Article in Chinese | WPRIM | ID: wpr-246146

ABSTRACT

At present, the objective of cutting and pruning Cistanche deserticola is to harvest in successive years and enhance the harvesting yield and quality of C. deserticola in the process of the artificial cultivating C. deserticola. An experiment was conducted focusing on cutting and pruning C. deserticola in artificial forests of Haloxylon ammodendron drip-irrigated with saline water at the hinter-land of the Taklimakan desert, according to different growth stages and lengths. The results were following: (1) The effect of cutting on C. deserticola was similar to that of pruning, which resulted in three kinds of morphological types, not related to the bloom and size of C. deserticola. (2) The growth forms were diversified after pruning. Among them, there had sprouting new body, died or maintaining life with no sprouting, mildewed on its surface layer, etc. However, some of new bodies were sprouting from the lower part of the old body.

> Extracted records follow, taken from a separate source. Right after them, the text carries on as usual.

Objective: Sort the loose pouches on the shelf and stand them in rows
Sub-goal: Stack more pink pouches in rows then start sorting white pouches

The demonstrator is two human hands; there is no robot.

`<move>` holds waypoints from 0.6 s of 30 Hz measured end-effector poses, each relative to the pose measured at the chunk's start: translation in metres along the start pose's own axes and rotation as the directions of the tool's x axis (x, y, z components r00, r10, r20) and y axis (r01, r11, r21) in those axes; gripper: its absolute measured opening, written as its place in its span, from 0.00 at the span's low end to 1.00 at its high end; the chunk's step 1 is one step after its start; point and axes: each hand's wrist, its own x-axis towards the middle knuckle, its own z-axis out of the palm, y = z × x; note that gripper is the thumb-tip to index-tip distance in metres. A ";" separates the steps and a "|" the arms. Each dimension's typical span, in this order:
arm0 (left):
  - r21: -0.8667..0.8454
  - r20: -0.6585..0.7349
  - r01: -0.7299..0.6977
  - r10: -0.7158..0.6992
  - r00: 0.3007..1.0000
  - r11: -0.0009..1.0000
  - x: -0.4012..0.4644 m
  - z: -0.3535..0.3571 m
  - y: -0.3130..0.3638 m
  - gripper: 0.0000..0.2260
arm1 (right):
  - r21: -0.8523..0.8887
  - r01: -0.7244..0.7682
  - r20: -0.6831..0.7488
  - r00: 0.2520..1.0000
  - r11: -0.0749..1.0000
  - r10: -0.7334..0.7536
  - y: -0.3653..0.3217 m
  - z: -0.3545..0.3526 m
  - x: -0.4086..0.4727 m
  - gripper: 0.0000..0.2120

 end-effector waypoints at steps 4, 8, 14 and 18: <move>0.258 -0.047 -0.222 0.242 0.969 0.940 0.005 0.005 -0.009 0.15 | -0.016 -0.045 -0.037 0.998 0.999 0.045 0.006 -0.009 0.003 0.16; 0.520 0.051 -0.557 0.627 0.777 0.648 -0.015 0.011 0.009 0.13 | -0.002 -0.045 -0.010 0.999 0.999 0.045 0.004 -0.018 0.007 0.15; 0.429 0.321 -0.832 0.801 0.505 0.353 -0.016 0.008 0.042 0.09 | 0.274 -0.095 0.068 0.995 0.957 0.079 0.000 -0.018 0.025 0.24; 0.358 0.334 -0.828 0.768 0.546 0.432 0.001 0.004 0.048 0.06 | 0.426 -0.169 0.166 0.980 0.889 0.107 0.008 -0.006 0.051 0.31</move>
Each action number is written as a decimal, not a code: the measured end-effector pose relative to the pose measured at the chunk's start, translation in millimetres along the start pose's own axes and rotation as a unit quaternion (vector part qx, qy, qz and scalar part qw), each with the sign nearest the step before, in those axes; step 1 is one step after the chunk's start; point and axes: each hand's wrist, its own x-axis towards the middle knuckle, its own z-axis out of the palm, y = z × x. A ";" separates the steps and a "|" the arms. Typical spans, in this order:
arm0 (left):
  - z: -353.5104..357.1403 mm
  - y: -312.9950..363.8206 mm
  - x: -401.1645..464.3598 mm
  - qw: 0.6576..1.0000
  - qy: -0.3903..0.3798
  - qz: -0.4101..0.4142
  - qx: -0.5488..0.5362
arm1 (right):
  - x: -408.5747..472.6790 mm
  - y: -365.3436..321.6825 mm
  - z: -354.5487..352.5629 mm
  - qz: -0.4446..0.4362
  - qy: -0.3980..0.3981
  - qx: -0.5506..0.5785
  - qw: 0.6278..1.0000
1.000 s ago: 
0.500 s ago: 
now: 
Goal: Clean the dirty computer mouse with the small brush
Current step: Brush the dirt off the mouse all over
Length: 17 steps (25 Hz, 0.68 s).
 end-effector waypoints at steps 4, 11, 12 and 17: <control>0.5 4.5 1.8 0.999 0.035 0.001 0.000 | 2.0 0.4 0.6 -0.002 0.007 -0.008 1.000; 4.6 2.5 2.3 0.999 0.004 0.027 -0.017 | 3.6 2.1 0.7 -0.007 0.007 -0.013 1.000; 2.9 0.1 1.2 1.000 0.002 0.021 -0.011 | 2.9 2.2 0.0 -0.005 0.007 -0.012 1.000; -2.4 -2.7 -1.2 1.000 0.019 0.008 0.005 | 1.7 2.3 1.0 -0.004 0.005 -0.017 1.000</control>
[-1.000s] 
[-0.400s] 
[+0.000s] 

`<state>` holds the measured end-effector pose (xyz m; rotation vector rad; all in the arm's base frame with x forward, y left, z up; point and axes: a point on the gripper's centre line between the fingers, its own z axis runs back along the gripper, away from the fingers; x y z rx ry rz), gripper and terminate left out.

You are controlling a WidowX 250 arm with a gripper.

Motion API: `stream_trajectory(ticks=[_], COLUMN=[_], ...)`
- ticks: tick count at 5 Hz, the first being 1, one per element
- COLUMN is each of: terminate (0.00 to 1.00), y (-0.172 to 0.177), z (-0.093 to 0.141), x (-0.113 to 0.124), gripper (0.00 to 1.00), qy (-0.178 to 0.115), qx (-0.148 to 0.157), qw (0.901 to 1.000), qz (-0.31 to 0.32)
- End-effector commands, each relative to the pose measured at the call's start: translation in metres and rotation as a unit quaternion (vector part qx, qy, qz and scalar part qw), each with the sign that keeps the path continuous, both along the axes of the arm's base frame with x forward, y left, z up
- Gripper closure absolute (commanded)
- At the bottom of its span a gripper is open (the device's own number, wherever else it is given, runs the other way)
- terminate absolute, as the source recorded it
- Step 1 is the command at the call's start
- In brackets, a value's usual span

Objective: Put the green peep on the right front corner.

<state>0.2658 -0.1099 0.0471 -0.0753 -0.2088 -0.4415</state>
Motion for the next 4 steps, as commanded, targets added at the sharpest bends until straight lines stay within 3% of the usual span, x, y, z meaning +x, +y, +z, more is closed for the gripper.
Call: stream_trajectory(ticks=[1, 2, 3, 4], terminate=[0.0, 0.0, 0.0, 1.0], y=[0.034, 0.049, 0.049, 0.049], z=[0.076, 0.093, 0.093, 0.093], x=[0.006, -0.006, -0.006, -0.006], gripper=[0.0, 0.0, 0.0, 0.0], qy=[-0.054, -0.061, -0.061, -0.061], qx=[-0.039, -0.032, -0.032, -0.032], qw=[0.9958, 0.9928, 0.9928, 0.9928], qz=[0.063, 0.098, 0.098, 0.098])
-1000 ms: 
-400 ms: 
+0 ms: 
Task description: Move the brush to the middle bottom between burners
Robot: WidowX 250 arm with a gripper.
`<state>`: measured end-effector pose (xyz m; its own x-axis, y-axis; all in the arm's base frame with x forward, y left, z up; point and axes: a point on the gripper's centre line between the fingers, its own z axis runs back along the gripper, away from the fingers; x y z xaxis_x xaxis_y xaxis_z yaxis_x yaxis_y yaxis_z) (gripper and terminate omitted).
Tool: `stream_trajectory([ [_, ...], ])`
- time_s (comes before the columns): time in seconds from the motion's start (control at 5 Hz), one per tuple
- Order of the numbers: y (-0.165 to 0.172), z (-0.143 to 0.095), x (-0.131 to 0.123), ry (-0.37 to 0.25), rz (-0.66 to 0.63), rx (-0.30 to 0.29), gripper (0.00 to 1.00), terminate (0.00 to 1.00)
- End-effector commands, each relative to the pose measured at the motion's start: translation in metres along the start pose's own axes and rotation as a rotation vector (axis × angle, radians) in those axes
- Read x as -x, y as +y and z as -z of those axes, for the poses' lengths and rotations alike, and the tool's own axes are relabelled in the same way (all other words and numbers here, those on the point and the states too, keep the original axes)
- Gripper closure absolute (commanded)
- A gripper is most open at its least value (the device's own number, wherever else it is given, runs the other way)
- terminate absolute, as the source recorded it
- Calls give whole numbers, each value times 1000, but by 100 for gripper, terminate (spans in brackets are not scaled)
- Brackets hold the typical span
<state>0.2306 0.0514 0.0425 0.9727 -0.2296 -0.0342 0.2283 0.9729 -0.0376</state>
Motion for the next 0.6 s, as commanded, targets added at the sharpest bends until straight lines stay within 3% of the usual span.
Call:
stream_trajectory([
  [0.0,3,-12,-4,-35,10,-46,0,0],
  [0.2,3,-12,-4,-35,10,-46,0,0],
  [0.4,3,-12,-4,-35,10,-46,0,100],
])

The death rate of bloomed C. deserticola was higher than that of the underground, and the death rate of the 40 cm in stubble height for C. deserticola was higher than those with the stubble height of 20 cm and 5 cm. (3) Most of the diameter of living C. deserticola after pruning was increasing, but some of them changed little. (4) The mildew and rot of C. deserticola and the broken of the roots of the H. ammodendron and the fallen of the point of the inoculated when it was dug, which would cause the death of the C. deserticola. On the other, the yield-increasing effect and the economic benefit of the techniques of the pruning of Cistanche would need further research and evaluate. Therefore, the application of this technique needs to be cautious.